Mancano quattro settimane al primo turno delle presidenziali francesi del 23 aprile. Qui a Bruxelles l’impressione prevalente è che favorito sia Emmanuel Macron, il leader di En Marche! Agli occhi dell’establishment comunitario, il candidato centrista dovrebbe poter prevalere al primo turno e poi finalmente battere Marine Le Pen, la candidata del Front National al secondo turno previsto il 7 maggio. Altrettanto chiare sono le previsioni per le elezioni tedesche di settembre: a vincere sarà l’attuale cancelliera Angela Merkel. Non si crede che l’avversario socialdemocratico Martin Schulz riesca a batterla, nonostante l’incredibile ripresa nei sondaggi. In buona sostanza – è il ragionamento prevalente qui a Bruxelles – sia Berlino che Parigi dovrebbero essere governate entro la fine dell’anno da una leadership riformista ed europeista, avendo sconfitto nei fatti sia Alternative für Deutschland che il Front National. Mentre in Germania un remake della grande coalizione appare probabile, in Francia l’eventuale vittoria di Macron, 39 anni, non risolverebbe tutti i problemi. Il candidato centrista si aspetta che gli elettori gli diano una solida maggioranza alle legislative di luglio, ma nulla è più incerto per un uomo politico che non ha alle spalle un vero partito. Al netto di questa incertezza, Bruxelles ha ragione nello sperare che la presenza di una leadership europeista nei due principali paesi europei possa finalmente cambiare gli equilibri nell’Unione e ridare slancio all’integrazione comunitaria.
La diplomazia italiana guarda con apprensione a questa possibilità.
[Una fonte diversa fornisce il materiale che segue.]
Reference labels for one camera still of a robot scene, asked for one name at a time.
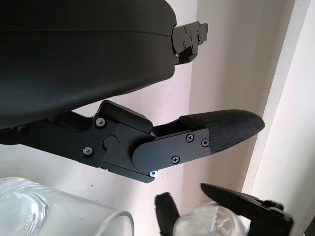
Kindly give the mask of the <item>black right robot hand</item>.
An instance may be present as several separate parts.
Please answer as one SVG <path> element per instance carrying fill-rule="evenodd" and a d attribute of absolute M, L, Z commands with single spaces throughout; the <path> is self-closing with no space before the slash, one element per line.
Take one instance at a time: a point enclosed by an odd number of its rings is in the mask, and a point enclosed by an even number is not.
<path fill-rule="evenodd" d="M 220 186 L 200 185 L 211 202 L 180 215 L 165 192 L 155 197 L 156 216 L 162 236 L 288 236 L 293 217 L 271 200 Z"/>

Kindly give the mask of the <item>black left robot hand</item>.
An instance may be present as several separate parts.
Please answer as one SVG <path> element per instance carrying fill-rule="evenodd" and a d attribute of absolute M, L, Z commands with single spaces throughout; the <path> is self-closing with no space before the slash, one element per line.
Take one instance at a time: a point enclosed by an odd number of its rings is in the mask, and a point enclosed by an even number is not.
<path fill-rule="evenodd" d="M 263 119 L 222 110 L 153 126 L 110 100 L 171 78 L 208 25 L 178 26 L 164 0 L 3 0 L 0 142 L 149 183 L 158 170 L 228 149 Z"/>

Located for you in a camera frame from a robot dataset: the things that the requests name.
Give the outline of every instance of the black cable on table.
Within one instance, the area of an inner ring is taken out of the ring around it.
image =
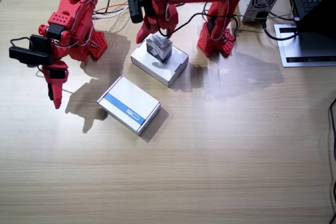
[[[284,41],[284,40],[288,40],[288,39],[293,39],[293,38],[295,38],[299,35],[299,32],[296,31],[292,36],[289,36],[287,38],[277,38],[277,37],[274,37],[272,34],[270,34],[269,31],[267,30],[266,20],[261,21],[261,26],[262,26],[262,28],[264,29],[264,32],[266,33],[266,35],[269,38],[271,38],[273,40],[277,40],[277,41]]]
[[[332,125],[332,132],[334,135],[334,159],[336,162],[336,128],[335,128],[335,118],[334,118],[334,113],[333,113],[333,107],[336,103],[336,99],[331,103],[329,107],[329,112],[330,112],[330,117],[331,117],[331,125]],[[333,188],[333,195],[334,195],[334,200],[336,201],[336,180],[334,182],[334,188]],[[333,222],[336,219],[336,212],[334,213],[333,217],[331,218],[329,224],[333,224]]]
[[[280,18],[280,19],[282,19],[282,20],[286,20],[286,21],[294,21],[294,18],[278,17],[278,15],[276,15],[276,14],[274,14],[274,13],[272,13],[272,12],[269,12],[269,13],[270,13],[270,15],[275,16],[275,17],[277,17],[277,18]]]

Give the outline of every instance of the cooling fan vent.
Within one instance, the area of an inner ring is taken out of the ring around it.
[[[252,0],[252,5],[254,8],[266,8],[271,6],[275,0]]]

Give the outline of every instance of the white cable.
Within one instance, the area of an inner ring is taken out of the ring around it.
[[[93,4],[94,4],[94,11],[96,12],[96,4],[93,2]],[[75,26],[75,23],[76,23],[76,20],[77,20],[77,16],[78,16],[78,10],[76,11],[76,14],[75,14],[75,20],[73,21],[73,23],[72,23],[72,26],[71,26],[71,29],[69,30],[69,31],[72,31],[72,29],[74,28],[74,26]],[[77,38],[77,41],[74,43],[74,44],[72,44],[72,45],[68,45],[68,46],[61,46],[61,45],[57,45],[57,44],[55,44],[55,47],[59,47],[59,48],[70,48],[70,47],[74,47],[75,45],[77,45],[78,44],[78,42],[79,42],[79,39]]]
[[[103,19],[103,18],[114,18],[117,17],[118,15],[120,15],[121,13],[123,13],[126,9],[128,9],[128,6],[126,6],[124,9],[120,10],[119,12],[111,15],[111,16],[93,16],[92,19],[93,20],[99,20],[99,19]]]
[[[87,41],[85,41],[84,44],[80,45],[80,46],[86,46],[86,44],[91,40],[91,35],[92,35],[92,31],[94,29],[94,24],[96,23],[96,4],[94,3],[94,1],[92,1],[92,3],[94,4],[94,10],[93,10],[93,13],[95,14],[95,18],[93,20],[93,25],[92,25],[92,28],[91,28],[91,31],[89,33],[89,38],[87,39]]]
[[[169,21],[169,19],[170,19],[169,3],[168,3],[168,2],[167,2],[167,4],[166,4],[165,19],[166,19],[166,21]]]

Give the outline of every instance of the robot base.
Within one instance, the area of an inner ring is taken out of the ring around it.
[[[234,40],[234,36],[228,28],[224,31],[224,33],[226,38]],[[213,51],[220,51],[224,57],[228,57],[235,43],[222,39],[212,40],[207,28],[207,23],[204,23],[197,45],[206,57],[210,57]]]

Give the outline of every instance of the small metal object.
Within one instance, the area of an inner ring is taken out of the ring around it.
[[[146,39],[146,45],[147,52],[162,63],[172,55],[173,43],[159,32]]]

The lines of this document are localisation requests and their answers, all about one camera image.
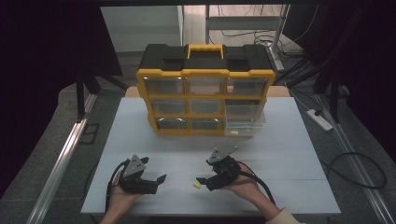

In questi anni, il governo italiano si è nascosto dietro alla Francia nei suoi rapporti con Bruxelles e Berlino, approfittando della ritrosia francese a riformare l’economia e dell’incertezza provocata dalle cruciali elezioni presidenziali per evitare impegnative misure di risanamento del debito pubblico. Indebolito sul fronte interno e di per sé poco decisionista, il presidente François Hollande ha avuto posizioni caute su molti dossiers europei: dall’unione bancaria al bilancio dell’euro. Sul chi vive per via della forza relativa del Front National, non ha voluto rimettere in discussione gli equilibri della società francese. Mentre Parigi difendeva il ruolo della mano pubblica nell’economia francese, Roma ne approfittava per preservare l’assetto clientelare della società italiana. Poco importa se la situazione francese è assai meno grave e preoccupante di quella italiana. Poco importa se a differenza della Francia l’Italia è buon ultima nelle previsioni di crescita della Commissione europea per il 2017-2018. Gli stessi scandali di cui è stata vittima la classe politica francese in questi mesi hanno consentito all’establishment italiano di auto-perdonarsi molti suoi peccati con una buona dose di Schadenfreude. Se Emmanuel Macron dovesse giungere all’Eliseo e riuscisse a mettere in pratica il suo programma elettorale, segnato da integrazione europea e modernizzazione economica, l’Italia rischia di rimanere isolata come non mai e di essere posta con le spalle contro il muro. Procrastinare l’esame di coscienza e le misure di risanamento di cui il paese ha drammaticamente bisogno diventerebbe più difficile. Sarà l’establishment italiano sufficientemente lucido per capire che l’eventuale elezione di Emmanuel Macron è in fondo un blessing in disguise e una occasione per riformare il paese?
(Nella foto, Emmanuel Macron, 39 anni, il candidato centrista all’Eliseo e leader di En Marche!)